Rumors of failing health have of course surrounded Francis as they did John Paul I after his death and Ratzinger at the time of his resignation. But few close to John Paul I give much stock to his alleged health problems (as noted before here) while Benedict has seemed rather lucid in recent public appearances. One suspects that Francis, aware of the intrigues behind John Paul I's death, may be expecting a similar fate.
This makes his up coming visit to the United States under such trying conditions most curious. Already members of Stormfront, a white nationalist website linked to almost 100 deaths in recent years, have called for the Pope's death. No doubt these threats are some what muted due to the abandonment of Francis' original plan to enter the United States via Mexico to express solidarity with migrants.

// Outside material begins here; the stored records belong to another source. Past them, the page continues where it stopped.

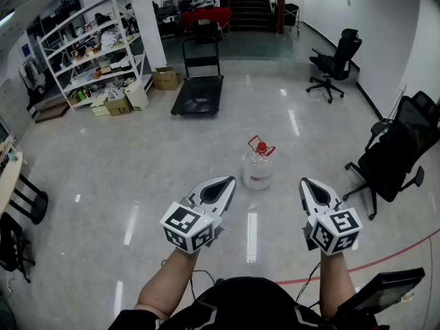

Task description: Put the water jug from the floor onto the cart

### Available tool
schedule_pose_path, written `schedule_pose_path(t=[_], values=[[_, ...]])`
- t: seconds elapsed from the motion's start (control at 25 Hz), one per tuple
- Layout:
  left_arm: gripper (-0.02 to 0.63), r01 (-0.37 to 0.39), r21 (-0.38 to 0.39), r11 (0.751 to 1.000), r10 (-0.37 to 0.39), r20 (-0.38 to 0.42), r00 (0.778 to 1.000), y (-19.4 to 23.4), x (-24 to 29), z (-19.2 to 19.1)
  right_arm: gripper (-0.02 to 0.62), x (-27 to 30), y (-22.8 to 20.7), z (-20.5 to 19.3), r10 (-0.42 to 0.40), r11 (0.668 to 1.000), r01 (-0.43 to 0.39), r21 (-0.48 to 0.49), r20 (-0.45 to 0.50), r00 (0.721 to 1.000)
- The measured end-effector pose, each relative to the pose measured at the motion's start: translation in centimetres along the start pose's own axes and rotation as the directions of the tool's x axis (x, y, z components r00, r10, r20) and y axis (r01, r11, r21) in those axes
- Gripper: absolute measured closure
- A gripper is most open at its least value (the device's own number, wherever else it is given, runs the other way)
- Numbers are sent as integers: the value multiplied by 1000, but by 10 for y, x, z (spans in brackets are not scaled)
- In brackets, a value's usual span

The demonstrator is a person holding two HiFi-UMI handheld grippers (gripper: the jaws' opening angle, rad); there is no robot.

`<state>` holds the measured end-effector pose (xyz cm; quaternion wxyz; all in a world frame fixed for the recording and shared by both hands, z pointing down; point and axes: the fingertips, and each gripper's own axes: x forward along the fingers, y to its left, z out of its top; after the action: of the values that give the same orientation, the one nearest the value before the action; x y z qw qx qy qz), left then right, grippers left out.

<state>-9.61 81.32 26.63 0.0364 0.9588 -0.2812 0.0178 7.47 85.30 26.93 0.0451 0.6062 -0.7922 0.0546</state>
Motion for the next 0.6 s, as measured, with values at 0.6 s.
schedule_pose_path(t=[0.6], values=[[612, -3, -6, 1000, 3, -8, 1000, -8, 20, -1, 594, -2, -18, 5, 6, 1000, -5, -29, 10, 1000]])
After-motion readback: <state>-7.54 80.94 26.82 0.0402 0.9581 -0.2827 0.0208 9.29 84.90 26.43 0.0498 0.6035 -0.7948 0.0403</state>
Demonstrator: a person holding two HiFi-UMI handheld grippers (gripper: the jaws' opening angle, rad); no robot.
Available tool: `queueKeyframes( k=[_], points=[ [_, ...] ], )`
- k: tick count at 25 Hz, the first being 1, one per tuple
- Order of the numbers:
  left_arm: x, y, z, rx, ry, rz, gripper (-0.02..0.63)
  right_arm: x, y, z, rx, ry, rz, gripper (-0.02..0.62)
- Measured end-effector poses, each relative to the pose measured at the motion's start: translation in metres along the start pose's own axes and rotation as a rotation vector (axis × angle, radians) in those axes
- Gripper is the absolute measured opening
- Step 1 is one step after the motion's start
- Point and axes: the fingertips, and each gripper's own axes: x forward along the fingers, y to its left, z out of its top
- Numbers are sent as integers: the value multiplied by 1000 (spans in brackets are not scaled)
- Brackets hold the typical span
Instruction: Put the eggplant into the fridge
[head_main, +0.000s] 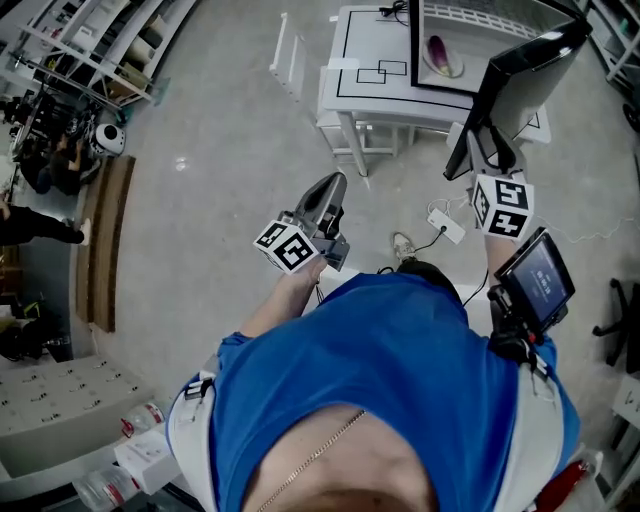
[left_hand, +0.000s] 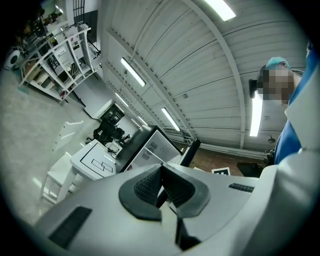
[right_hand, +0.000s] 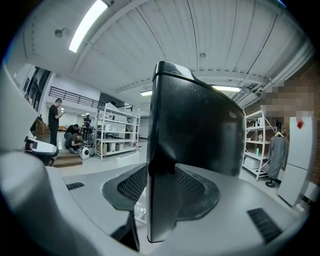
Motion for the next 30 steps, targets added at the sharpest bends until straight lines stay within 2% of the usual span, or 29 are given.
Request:
queueKeyframes(
  k=[4,13,30],
  points=[
    [-3,-2,12,2,-16,11,8,10,13,16,-3,-15,37,173],
    [16,36,32,12,-56,75,8,82,24,28,-14,-28,125,173],
    [47,68,55,32,-73,122,8,157,20,56,-19,-64,178,173]
  ],
)
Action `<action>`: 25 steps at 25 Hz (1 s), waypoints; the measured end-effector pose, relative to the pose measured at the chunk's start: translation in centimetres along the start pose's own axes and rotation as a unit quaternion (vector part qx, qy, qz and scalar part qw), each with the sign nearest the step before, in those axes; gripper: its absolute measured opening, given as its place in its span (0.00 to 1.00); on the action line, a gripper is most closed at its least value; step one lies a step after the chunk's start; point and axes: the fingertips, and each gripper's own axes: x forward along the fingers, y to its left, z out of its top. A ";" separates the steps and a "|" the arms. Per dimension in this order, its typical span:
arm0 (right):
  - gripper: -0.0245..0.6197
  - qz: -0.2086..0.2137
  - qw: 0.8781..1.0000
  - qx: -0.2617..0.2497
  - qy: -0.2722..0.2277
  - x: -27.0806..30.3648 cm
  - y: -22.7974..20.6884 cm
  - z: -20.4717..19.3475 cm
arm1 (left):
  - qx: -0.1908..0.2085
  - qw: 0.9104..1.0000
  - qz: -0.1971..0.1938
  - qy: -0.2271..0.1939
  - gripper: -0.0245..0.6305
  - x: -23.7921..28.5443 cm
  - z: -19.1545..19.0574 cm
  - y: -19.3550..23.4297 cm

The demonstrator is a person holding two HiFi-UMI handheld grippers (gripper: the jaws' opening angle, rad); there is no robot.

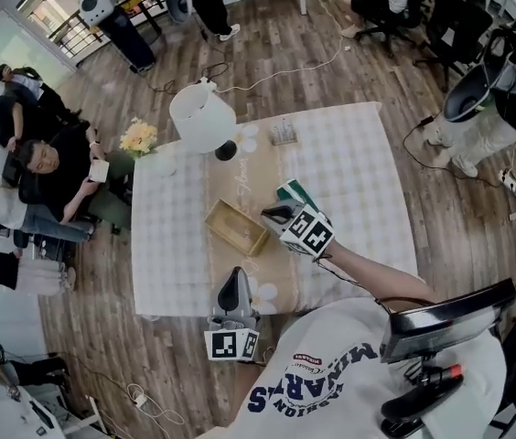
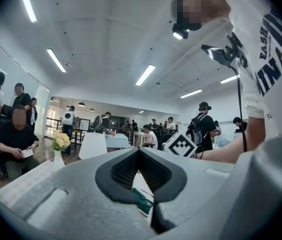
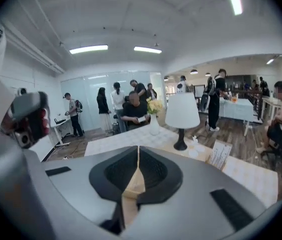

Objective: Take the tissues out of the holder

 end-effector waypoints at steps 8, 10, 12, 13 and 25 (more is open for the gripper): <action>0.05 0.011 0.988 -0.081 -0.128 -10.5 5.7 9.1 | 0.010 0.999 -0.035 -0.026 0.04 1.2 2.5 -1.9; 0.05 0.005 0.987 -0.076 -0.141 -11.9 5.7 10.2 | 0.010 0.999 -0.039 -0.027 0.04 1.6 3.0 -1.8; 0.05 -0.007 0.986 -0.073 -0.149 -12.5 5.7 10.6 | 0.008 0.999 -0.042 -0.031 0.04 1.6 3.1 -1.4; 0.05 -0.012 0.986 -0.073 -0.150 -12.5 5.9 10.4 | 0.006 0.999 -0.041 -0.032 0.04 1.2 2.9 -1.3; 0.05 -0.057 0.986 -0.066 -0.140 -11.4 6.0 9.4 | 0.007 0.998 -0.054 -0.028 0.04 -0.6 1.9 1.1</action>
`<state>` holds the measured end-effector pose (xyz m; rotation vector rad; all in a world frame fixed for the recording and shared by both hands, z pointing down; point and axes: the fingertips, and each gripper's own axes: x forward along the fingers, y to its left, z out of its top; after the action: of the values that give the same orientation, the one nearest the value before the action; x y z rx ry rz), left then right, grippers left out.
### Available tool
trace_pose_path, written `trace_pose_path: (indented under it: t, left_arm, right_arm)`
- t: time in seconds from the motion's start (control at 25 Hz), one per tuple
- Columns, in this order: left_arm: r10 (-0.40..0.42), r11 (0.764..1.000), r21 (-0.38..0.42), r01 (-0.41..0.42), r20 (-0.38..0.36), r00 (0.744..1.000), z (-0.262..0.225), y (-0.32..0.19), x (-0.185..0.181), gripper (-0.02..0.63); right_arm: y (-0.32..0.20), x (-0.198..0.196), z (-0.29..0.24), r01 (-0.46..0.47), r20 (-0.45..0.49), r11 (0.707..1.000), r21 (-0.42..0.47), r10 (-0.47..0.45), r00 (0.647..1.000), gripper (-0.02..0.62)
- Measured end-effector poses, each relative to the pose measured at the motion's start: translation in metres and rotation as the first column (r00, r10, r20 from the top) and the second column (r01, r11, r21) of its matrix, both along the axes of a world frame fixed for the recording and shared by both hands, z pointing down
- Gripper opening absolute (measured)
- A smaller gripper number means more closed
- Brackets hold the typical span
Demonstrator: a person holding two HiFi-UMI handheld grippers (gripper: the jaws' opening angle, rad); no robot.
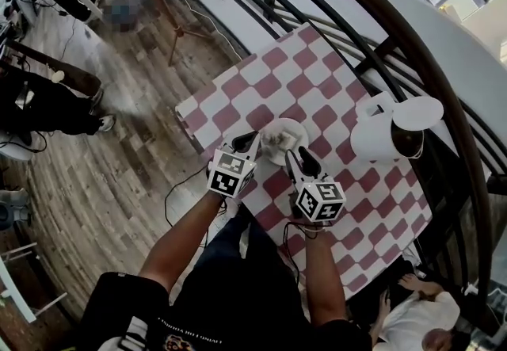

And of course there are countless rumors that a fair mount of ISIS supporters are among the migrants, ISIS being a group that has threatened the Pope's life, among many other things. Its interesting to note that ISIS has long been suspected of receiving extensive backing from NATO member Turkey. Turkey in turn is home to the fascist Grey Wolves movement that produced Mehmet Ali Agca, the attempted assassin to Pope John Paul II. Much more on Agca and the Grey Wolves can be found here and here.
Needless to say, while the prospect of Pope Francis being assassinated by a white supremacist would be dire, an assassination carried out by a suspected ISIS member would have utterly disastrous geopolitical repercussions. And this makes the final days of September that will witness Francis' US visit all the more volatile.